I thanked him for the advice. “How is my wife? Is she well? The children?”

“They are all doing well.”

“Did Anh come with you?”

“She’s at the inn. Spouses are not allowed visitation. You know that.”

“Oh, yes, I’m sorry. I forgot.”

I realized he was telling me to be cautious. Even though he was probably one of the highest-ranking party members the locals had met, Uncle Ha was careful not to show any impropriety and had not requested to meet me privately without the proctor. These walls had ears. Perhaps he was afraid that I was foolish enough to blurt out something dangerous.

“Your wife asked me to explain to the local authority that you are a good citizen, and that you fled Saigon because you were afraid. You had no intention of leaving the country.”

He was saying that I must stick to my original confession, harp along that line in every interrogation, and never deviate. I nodded and said, “Thank you, Uncle. Please tell my wife that the comrades here are treating me well and teaching me the importance of socialism. I am grateful for the opportunity to learn.”

Uncle Ha wished me good luck and good health. Then without another word, he turned and left. I was touched because I knew he had a reputation of integrity and high morals. I wondered what made him decide to help me. My mother-in-law and I believe that Uncle Ha, like many fighters of his generation who joined Viet Minh, was more a patriot than a Communist.
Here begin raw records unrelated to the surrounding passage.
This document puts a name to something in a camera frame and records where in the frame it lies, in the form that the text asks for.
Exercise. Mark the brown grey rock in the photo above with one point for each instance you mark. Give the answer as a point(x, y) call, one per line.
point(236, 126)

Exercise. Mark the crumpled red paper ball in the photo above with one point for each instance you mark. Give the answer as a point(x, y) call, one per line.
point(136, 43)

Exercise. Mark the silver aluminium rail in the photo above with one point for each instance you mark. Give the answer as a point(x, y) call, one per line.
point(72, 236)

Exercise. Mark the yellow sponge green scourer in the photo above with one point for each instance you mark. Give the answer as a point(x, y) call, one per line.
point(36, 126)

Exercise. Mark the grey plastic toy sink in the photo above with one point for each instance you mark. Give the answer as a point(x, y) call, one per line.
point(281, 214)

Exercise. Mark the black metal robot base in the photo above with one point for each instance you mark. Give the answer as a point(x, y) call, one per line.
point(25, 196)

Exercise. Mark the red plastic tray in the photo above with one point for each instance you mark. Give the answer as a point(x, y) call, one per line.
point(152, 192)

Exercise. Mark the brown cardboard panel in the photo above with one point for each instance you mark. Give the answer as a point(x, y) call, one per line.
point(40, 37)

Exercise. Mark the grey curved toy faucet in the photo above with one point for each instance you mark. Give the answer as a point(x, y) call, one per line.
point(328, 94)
Many high-ranking officials and party members of his age were not hardcore Communists. They had joined Ho’s government to defeat a common enemy. They relinquished their political ideology until it was too late to do anything but become reluctant Communists.

When Uncle Ha went north, he left his mother and eldest daughter, Nga, behind in the care of my mother-in-law. Nga grew up and married a South Vietnamese lieutenant in the Special Forces. He was a decorated soldier who lost an eye in the war and was sent to a reeducation camp after the fall of Saigon. Upon seeing Nga, who could not remember her long-absent father, Uncle Ha mobilized his considerable power and secured the release of his once-enemy son-in-law.
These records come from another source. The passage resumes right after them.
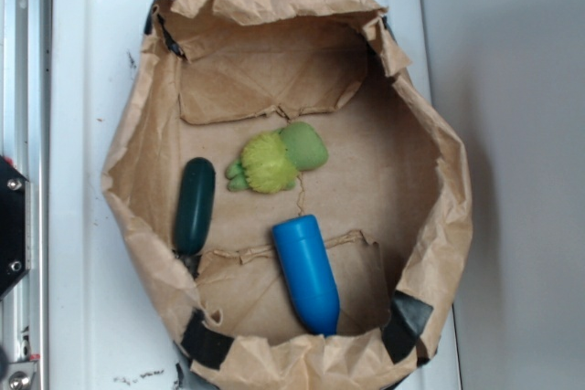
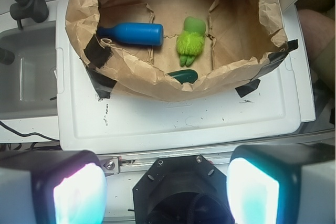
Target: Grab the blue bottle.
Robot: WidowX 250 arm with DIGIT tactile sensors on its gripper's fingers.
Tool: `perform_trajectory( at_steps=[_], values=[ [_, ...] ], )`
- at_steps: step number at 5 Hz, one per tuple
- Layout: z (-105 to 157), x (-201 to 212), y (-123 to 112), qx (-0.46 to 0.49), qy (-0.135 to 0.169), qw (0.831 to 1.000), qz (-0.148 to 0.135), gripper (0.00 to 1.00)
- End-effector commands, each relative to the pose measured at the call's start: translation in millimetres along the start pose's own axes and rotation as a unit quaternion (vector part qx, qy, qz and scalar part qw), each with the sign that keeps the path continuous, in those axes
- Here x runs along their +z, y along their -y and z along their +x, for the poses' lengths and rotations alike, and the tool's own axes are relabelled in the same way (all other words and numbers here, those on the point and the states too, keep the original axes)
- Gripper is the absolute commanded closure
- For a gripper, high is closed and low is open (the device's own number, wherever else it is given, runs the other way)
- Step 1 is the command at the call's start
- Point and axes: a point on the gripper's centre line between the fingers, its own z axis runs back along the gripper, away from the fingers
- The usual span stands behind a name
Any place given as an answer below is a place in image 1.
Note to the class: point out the aluminium frame rail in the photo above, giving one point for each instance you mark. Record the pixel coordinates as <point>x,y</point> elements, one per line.
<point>25,98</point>

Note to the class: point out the brown paper bag tray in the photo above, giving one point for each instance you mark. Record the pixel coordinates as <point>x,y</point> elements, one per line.
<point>393,201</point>

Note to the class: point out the dark green plastic bottle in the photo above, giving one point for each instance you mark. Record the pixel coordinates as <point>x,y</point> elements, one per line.
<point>195,206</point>

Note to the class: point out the white plastic bin lid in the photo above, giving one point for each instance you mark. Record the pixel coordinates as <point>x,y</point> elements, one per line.
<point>103,330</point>

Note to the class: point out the green plush toy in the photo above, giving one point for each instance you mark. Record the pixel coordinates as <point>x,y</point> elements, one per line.
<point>271,161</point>

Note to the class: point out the blue plastic bottle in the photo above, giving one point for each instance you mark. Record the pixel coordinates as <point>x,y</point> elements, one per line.
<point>308,273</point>

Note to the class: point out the black metal bracket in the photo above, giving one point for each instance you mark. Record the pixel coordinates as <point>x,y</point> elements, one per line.
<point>14,240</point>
I thought of Aunt Thao’s husband, my cousin Quyen, Uncle Ti, my adopted brother Vi, my best friend Hoi, and schoolmates from my village. Every person I knew had brothers, sons, cousins, or uncles on opposite sides of both wars: first the French, then the American. It was a conflict between brothers. No matter which side won, the family lost.

         

F
OR
several nights after Tin made his intention known, I stayed awake, eyes and ears trained on the dark spot where he lay ten feet from me. Night after night, he tossed and turned, but never left his sleeping mat. When I had thought his courage had surely deserted him, he vanished. I rose early one morning to go the latrine. Tin’s place was vacant. Climbing up to the latrine set over the pond, I knew he was gone. I was the first one up, the only person at the latrine.
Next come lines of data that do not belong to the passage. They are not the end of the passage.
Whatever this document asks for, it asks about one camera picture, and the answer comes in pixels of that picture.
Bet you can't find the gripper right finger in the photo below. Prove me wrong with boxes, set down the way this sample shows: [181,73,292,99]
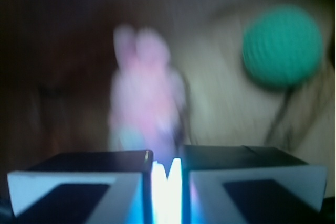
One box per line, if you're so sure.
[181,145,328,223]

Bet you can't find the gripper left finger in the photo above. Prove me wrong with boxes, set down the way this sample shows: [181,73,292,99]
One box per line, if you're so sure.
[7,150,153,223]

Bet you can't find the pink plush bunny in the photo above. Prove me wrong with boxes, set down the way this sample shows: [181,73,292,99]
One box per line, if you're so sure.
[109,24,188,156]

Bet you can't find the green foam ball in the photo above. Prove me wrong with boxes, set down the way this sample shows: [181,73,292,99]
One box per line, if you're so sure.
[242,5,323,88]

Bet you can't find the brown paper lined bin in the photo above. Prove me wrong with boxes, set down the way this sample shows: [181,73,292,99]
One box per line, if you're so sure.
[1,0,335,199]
We never heard from Tin again. The guards made no announcements about their single escapee. They neither questioned nor punished us for his disappearance. From time to time, his name would come up in conversation, and someone would quip, “I bet Tin is in Thailand by now, drinking whisky and eating roast pork.” It would stir up a round of chuckles and more speculations of marvelous things Tin could be doing at that very moment.

One by one, we fell victim to illness, accidents in the minefields, or the Viet Cong’s trials. Some were pulled from our ranks without explanation. We never knew if they were released, sent to crueler camps, or executed. After they took Tung away, I often found myself looking to the creek. I could follow Tin to the Cambodian border, but I couldn’t leave my family behind.